Hrabe Thomas, Jaroszewski Lukasz, Godzik Adam
Department of Bioinformatics and Systems Biology, Sanford Burnham Prebys Medical Discovery Institute, La Jolla, CA 92037, USA.
Bioinformatics. 2016 Sep 15;32(18):2776-82. doi: 10.1093/bioinformatics/btw319. Epub 2016 Jun 9.
Repeat proteins, which contain multiple repeats of short sequence motifs, form a large but seldom-studied group of proteins. Methods focusing on the analysis of 3D structures of such proteins identified many subtle effects in length distribution of individual motifs that are important for their functions. However, similar analysis was yet not applied to the vast majority of repeat proteins with unknown 3D structures, mostly because of the extreme diversity of the underlying motifs and the resulting difficulty to detect those.

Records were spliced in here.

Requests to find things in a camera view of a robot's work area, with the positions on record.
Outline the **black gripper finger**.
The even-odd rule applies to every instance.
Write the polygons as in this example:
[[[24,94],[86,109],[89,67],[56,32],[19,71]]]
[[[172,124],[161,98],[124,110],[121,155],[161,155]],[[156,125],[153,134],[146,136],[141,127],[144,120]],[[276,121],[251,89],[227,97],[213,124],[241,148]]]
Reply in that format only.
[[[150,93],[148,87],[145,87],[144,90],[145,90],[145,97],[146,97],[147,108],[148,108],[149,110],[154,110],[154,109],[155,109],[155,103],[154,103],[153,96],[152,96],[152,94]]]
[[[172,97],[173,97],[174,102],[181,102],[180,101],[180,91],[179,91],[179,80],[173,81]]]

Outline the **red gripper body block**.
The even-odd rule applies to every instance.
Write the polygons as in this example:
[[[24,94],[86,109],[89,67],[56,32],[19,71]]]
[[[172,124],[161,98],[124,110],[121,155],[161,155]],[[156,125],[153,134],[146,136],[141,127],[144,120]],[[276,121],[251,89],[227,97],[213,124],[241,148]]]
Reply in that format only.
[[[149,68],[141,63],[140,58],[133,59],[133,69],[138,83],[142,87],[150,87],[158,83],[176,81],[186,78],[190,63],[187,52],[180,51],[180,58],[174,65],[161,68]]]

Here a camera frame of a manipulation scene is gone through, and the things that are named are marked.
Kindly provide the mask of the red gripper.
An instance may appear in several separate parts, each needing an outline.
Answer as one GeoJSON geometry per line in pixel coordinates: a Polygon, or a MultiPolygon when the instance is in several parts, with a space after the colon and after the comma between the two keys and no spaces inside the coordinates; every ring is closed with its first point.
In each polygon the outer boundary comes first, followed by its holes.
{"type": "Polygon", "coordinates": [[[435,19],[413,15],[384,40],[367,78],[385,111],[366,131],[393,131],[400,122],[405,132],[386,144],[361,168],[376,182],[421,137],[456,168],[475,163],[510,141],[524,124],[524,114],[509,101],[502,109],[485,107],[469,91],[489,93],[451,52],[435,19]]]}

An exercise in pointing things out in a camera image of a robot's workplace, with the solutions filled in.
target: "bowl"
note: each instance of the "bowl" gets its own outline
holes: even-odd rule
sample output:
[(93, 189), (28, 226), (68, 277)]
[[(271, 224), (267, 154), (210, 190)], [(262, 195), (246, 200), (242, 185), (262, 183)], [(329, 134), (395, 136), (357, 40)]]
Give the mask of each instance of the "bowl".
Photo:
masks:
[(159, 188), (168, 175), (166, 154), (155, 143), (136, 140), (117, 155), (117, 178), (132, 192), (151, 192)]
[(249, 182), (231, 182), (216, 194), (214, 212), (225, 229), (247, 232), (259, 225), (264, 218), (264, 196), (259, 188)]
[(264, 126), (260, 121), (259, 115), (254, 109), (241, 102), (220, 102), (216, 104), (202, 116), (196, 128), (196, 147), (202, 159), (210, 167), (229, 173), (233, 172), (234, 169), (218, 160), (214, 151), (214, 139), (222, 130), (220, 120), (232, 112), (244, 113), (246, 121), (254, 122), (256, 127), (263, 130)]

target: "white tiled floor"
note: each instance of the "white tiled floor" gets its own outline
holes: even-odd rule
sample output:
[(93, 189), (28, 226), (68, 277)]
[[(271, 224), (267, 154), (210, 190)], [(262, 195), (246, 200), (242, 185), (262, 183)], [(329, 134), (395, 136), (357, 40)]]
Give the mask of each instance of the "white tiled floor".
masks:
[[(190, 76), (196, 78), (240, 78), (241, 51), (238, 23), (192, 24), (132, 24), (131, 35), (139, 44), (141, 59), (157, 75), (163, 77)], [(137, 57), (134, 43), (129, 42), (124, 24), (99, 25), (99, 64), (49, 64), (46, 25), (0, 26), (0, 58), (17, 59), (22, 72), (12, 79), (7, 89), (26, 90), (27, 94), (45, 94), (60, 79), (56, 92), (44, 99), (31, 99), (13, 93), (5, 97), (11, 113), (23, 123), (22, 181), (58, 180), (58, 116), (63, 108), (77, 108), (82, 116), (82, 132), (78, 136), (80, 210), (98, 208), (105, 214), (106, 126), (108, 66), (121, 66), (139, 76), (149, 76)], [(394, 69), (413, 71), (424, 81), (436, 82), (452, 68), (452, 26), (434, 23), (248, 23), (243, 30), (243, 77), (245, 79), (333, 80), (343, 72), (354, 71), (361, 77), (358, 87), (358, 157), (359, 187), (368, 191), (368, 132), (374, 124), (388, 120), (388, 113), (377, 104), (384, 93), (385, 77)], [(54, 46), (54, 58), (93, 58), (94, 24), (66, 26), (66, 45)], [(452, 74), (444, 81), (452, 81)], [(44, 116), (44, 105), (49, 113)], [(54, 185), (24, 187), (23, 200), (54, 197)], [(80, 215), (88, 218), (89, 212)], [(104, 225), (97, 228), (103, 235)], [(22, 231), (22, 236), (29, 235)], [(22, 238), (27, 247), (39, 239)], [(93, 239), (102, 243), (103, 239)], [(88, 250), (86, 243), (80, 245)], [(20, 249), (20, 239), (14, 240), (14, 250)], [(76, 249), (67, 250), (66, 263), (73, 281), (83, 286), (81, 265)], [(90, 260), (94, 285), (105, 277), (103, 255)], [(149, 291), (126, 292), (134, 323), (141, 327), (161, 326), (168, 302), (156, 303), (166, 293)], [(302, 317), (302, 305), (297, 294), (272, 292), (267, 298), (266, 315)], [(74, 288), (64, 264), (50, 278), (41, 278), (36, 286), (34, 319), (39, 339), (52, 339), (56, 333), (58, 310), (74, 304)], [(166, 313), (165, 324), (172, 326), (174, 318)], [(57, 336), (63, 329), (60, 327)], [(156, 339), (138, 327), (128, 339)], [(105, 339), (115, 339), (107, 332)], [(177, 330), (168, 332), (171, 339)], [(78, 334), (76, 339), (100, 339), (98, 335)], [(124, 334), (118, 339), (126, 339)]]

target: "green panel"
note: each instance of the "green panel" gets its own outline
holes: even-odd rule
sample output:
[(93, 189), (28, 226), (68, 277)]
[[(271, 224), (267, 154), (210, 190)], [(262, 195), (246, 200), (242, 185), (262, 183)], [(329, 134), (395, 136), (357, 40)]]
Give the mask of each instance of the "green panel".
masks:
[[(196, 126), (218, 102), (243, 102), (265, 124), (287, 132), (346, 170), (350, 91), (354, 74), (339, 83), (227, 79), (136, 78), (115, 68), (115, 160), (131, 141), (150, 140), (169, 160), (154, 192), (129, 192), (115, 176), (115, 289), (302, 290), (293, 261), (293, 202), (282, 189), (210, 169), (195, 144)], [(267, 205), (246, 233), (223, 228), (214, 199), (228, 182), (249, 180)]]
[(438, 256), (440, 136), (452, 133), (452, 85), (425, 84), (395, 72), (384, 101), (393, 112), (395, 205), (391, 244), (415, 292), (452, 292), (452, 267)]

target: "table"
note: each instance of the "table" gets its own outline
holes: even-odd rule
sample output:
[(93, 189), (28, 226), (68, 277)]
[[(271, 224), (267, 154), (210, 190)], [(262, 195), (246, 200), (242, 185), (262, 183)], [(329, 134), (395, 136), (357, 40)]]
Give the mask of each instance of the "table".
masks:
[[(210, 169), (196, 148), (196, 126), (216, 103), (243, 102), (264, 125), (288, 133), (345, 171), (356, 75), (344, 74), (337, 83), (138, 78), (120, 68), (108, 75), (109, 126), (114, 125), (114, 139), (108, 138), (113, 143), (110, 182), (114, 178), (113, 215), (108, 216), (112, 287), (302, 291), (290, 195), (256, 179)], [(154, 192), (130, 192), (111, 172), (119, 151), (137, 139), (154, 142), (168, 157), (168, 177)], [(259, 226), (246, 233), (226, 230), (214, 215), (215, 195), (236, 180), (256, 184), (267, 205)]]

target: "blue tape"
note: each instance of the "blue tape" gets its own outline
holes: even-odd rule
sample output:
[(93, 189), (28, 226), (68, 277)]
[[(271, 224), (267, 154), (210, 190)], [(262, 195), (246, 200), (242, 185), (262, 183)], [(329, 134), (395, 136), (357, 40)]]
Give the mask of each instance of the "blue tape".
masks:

We developed FAIT, a sequence-based algorithm for the precise assignment of individual repeats in repeat proteins and introduced a framework to classify and compare aperiodicity patterns for large protein families. FAIT extracts repeat positions by post-processing FFAS alignment matrices with image processing methods. On examples of proteins with Leucine Rich Repeat (LRR) domains and other solenoids like proteins, we show that the automated analysis with FAIT correctly identifies exact lengths of individual repeats based entirely on sequence information.
https://github.com/GodzikLab/FAIT CONTACT: adam@godziklab.org
Supplementary data are available at Bioinformatics online.
重复蛋白包含短序列基序的多个重复,构成了一大类但很少被研究的蛋白质。专注于此类蛋白质三维结构分析的方法在单个基序的长度分布中发现了许多对其功能很重要的细微效应。然而,类似的分析尚未应用于绝大多数三维结构未知的重复蛋白,主要是因为潜在基序的极度多样性以及由此导致的难以检测到这些基序。
我们开发了FAIT,一种基于序列的算法,用于精确分配重复蛋白中的各个重复,并引入了一个框架来对大型蛋白质家族的非周期性模式进行分类和比较。FAIT通过使用图像处理方法对FFAS比对矩阵进行后处理来提取重复位置。在富含亮氨酸重复(LRR)结构域的蛋白质以及其他类似螺线管结构的蛋白质的例子中,我们表明使用FAIT进行的自动分析完全基于序列信息就能正确识别各个重复的准确长度。
https://github.com/GodzikLab/FAIT 联系方式:adam@godziklab.org
补充数据可在《生物信息学》在线获取。